River Rat, you hit the nail on the head with the childhood statement...an alcoholic, abusive, absentee father, so feelings of being abandoned was formed in me at a young age. 

BTW, I know most of us have childhood issues, in some form or another, some not even realized. I never knew how much my childhood shaped how I see the world through adult eyes. 

With your military observation, that was what made moving on after her affairs most difficult. I could've stayed married, but I know me, it would not have been the same. I could never share a foxhole, or fighting hole, with her again...

Thanks for your thoughts.


----------



## jetdoc (Jan 31, 2012)

Jellybeans said:


> Totally normal for you to feel untrusting of people after your ex-wife cheated on you with 5-7 different men. The trust issues are due to her betrayal.
> 
> You said you are done with therapy and taht is fine. Maybe you can read some books to help you out and also communicate to your new partner how you feel. Remember, your ex-wife's cheating was a CHOICE she made that had nothing to do with you. It was her decision to do that. Don't let your past relationship mar your new one.


That is exactly what I am planning on doing, a book, or try to find some sort of a workshop here in Maryland. 

The first thing I learned when I joined a website... survivinginfidelity . com was it was her CHOCIE...It really helped me and yes, we both were 50/50 on our marital issues and problems, they were between us. SHE was the one who decided to bring in other people...she chose to cheat. I had nothing to do with that decision. 

And that is why I am here, trying to not let it ruin my current relationship. I won't allow that to happen, I will work my ass off to assure that won't happen. I am trying so hard, 31 year marriage, lied to for 20 years about 5 affairs, it is a lot to process. But I will. 

Thanks..this is really a great source of support.


----------



## Jellybeans (Mar 8, 2011)

That is the right attitude to have.

Also, while it sucks getting cheated on, it can be good in a way because you lose a sort of naivity you had before and you develop a new sense of awareness.. I think that is a good thing.


----------



## Almostrecovered (Jul 14, 2011)

jetdoc said:


> Yes we do intend to marry in the future. She is aware of what happened and also my g/f is aware that everyone is imperfect and my X and I share blame on our marital problems, however infidelity is never ok in a marriage.
> 
> I will bring up the transparency, that is a good point. I think I have not really brought that up, as to offend her, but in the back of my mind its there. I would and have, trusted her with some of my passwords and such. And boundaries, yes, I learned a lot about that word in therapy. I went from having a wall around me as a younger person, to where I am wide open...I am trying to be more in the middle.



Don't be afraid to offend.

Simply put, if she isn't on board with boundaries and transparency then she isn't the right woman for you.

that said, how you broach the subject is important

have an open discussion about expectations and what you both feel is important for each other in your boundaries and transparency. Don't just go up to her and demand passwords right away (not that it sounds like you would) since there is no suspicion or reason to treat her that way. She will either, have never considered it before and will be appreciative, is glad that you are bringing the subject as she feels it is important or will get defensive and demand privacy. If it is the latter then you know what you have before it is too late.


----------



## jetdoc (Jan 31, 2012)

Almostrecovered said:


> Don't be afraid to offend.
> 
> Simply put, if she isn't on board with boundaries and transparency then she isn't the right woman for you.
> 
> ...


I agree and I will consider your approach. I do feel I have nothing to hide, and she can access my fb, or email, etc. I wondered if I feel like this does that mean she should too...that is one thing I wondered about. I am trying to not project how I am as to how everyone should feel. 

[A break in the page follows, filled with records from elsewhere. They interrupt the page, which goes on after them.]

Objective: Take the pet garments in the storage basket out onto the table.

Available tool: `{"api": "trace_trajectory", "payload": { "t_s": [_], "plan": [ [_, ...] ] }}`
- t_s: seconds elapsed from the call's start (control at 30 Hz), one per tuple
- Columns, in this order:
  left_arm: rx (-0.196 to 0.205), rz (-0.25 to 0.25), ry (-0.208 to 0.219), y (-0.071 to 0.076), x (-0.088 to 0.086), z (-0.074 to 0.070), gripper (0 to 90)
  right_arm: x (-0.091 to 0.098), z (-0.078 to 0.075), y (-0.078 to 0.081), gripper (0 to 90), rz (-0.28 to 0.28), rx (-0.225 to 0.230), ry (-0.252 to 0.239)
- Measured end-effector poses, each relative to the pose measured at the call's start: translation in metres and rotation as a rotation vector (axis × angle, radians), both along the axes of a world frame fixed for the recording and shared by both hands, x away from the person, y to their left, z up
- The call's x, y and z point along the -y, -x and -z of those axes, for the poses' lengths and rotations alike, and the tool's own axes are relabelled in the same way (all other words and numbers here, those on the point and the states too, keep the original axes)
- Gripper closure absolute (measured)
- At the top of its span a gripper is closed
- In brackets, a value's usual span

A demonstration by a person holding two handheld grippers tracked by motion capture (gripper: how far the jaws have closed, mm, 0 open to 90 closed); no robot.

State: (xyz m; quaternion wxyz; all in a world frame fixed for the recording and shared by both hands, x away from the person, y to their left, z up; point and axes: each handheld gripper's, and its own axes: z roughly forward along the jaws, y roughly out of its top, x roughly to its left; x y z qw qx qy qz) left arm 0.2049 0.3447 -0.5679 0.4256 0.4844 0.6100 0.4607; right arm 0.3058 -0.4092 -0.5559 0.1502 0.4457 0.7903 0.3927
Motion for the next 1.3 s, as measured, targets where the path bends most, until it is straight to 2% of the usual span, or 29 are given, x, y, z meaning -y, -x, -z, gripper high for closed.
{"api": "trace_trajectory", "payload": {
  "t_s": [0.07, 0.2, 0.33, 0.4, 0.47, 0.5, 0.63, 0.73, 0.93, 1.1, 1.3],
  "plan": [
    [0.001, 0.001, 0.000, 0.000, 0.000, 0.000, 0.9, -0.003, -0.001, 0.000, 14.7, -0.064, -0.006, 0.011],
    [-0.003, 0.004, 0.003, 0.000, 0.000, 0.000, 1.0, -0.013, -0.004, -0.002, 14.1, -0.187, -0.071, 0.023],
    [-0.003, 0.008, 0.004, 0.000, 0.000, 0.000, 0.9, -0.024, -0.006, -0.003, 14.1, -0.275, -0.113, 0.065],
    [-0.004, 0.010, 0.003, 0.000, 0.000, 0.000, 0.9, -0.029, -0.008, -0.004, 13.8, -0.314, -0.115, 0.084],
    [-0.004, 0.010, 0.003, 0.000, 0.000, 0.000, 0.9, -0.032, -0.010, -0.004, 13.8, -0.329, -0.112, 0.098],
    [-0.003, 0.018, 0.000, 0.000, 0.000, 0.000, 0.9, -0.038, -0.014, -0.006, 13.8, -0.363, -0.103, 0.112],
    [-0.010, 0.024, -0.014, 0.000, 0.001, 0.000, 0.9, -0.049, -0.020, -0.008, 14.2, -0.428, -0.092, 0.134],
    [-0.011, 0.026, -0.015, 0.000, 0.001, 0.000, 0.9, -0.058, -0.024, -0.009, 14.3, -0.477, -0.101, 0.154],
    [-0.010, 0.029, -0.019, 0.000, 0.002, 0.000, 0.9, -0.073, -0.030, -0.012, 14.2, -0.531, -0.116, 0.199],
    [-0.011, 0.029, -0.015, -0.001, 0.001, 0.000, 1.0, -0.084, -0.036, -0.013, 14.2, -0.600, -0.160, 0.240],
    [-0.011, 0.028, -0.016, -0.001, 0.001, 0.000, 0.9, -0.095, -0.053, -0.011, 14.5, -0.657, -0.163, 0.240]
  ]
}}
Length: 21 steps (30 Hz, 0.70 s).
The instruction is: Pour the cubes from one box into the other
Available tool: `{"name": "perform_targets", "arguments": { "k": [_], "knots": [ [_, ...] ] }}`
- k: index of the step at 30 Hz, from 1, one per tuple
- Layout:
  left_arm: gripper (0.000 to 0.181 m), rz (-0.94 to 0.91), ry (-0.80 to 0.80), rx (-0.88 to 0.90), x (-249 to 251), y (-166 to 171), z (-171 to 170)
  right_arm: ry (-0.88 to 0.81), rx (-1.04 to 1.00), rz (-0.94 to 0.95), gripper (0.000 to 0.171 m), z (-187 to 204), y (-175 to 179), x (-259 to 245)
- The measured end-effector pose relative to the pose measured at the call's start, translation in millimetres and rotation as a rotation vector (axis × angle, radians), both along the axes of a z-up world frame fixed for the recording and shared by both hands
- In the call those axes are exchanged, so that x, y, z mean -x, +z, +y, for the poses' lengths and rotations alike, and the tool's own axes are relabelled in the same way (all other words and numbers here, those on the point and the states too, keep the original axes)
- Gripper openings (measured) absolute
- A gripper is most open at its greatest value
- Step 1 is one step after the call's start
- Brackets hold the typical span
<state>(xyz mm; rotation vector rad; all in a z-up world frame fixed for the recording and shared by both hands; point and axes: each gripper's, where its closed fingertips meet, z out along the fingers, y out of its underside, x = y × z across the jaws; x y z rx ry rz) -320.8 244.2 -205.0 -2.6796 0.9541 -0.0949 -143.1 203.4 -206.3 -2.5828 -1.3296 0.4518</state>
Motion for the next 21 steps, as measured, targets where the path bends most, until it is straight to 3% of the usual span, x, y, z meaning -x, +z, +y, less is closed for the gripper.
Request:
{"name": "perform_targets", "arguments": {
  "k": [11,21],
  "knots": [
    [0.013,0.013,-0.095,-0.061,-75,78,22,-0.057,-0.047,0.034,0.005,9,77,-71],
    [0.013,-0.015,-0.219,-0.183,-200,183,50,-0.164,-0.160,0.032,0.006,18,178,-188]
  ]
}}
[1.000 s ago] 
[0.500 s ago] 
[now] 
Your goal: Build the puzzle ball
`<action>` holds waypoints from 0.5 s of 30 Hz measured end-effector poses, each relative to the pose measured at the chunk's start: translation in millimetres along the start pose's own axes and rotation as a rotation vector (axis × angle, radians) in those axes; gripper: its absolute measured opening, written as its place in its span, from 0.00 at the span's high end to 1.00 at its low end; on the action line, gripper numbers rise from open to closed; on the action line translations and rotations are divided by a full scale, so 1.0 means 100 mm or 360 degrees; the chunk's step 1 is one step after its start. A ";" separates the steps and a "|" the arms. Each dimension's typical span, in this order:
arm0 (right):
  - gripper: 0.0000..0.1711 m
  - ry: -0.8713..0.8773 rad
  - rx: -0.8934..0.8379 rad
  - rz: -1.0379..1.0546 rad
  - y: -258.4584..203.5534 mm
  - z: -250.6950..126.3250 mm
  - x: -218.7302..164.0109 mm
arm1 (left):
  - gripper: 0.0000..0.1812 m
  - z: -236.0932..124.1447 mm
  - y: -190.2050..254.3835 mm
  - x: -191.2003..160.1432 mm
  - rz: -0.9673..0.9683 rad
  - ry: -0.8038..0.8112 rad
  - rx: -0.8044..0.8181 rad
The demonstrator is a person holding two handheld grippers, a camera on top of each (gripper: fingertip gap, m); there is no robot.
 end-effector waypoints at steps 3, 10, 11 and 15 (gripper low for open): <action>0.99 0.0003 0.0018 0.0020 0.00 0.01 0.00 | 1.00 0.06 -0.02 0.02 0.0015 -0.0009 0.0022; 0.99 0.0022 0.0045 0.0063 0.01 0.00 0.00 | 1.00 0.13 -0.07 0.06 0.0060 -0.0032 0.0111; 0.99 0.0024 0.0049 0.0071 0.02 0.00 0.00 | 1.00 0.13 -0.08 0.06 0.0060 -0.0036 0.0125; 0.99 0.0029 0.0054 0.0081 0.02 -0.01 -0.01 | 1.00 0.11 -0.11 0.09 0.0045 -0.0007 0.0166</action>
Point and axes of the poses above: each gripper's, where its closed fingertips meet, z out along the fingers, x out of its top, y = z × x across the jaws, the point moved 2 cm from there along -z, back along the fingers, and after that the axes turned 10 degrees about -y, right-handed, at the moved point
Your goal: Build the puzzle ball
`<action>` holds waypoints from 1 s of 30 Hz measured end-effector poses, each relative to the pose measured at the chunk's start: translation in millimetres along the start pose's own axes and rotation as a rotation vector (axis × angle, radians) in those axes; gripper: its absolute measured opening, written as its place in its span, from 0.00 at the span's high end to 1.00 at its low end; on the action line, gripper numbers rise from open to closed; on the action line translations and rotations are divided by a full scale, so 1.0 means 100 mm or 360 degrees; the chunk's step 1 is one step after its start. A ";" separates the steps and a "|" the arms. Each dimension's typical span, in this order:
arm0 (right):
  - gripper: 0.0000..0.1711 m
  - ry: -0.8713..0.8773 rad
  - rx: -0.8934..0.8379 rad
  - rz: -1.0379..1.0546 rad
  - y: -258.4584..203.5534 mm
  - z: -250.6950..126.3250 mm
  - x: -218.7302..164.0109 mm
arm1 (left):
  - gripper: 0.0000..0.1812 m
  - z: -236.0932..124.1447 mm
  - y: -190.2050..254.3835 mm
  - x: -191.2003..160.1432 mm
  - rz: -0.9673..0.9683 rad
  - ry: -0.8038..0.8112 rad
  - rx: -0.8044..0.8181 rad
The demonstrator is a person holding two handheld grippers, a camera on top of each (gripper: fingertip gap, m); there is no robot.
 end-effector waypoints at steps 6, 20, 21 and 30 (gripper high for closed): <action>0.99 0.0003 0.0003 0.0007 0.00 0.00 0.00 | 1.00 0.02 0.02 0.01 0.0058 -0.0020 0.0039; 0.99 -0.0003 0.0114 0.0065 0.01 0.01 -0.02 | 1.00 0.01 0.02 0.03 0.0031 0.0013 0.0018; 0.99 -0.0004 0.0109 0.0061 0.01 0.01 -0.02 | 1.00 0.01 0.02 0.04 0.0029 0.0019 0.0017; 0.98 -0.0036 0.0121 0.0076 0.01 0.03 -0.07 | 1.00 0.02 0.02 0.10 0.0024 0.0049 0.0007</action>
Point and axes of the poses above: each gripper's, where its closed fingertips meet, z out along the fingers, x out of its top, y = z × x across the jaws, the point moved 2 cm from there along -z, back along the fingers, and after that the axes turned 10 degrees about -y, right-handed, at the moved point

But I do know it is how I feel.


----------



## lordmayhem (Feb 7, 2011)

I totally understand the trust issues. After I remarried after my first wife cheated on me, my current wife mentioned that she felt I was punishing her for what my first wife did to me, and she reassured me that she would NEVER do to me what my ex did to me.

Yet 21 years later..........


----------



## Claude Veritas (Jan 29, 2012)

At present, have a balance of attachment and detachment..with the new one..Dont appear Obvious...and dont be blatantly honest, nor be blunt in anything...Just be a Wise, Intelligent ,Strong MAN...and control the strings...till you have some good assurance for any sort of commitment...


----------



## Claude Veritas (Jan 29, 2012)

Yet 21 years later..........

Read Women's Infidelity...by Michelle Langley....and you will find the Women of this kind, and why they do so...


----------



## river rat (Jan 20, 2012)

Jetdoc, your story is shared by many of us. Know that you are not alone. There is a life pattern seen in many children of abuse and alcoholism. Some follow the lead of their parents- my brother drank himself to death at an early age. Others strive to be perfect in order to create order out of the chaos of their lives. They are over achievers, rigid, judgmental, perfectionist ( that's me). But we can change the way we are and the way we relate to others. Not to imply that your ex's betrayal was your fault; it was not. But how you deal with that betrayal is up to you. You mentioned books. I'd recommend Janet Woititz as a place to start. If you are into meditation or Bhuddist thinking, David Richo is another excellent resource. The fact that you are here shows that you are seeking, and that you are on the right track.


----------



## OhhShiney (Apr 8, 2011)

lordmayhem said:


> I totally understand the trust issues. After I remarried after my first wife cheated on me, my current wife mentioned that she felt I was punishing her for what my first wife did to me, and she reassured me that she would NEVER do to me what my ex did to me.
> 
> Yet 21 years later..........


I remarried after a lousy marriage that left me with zero self esteem. 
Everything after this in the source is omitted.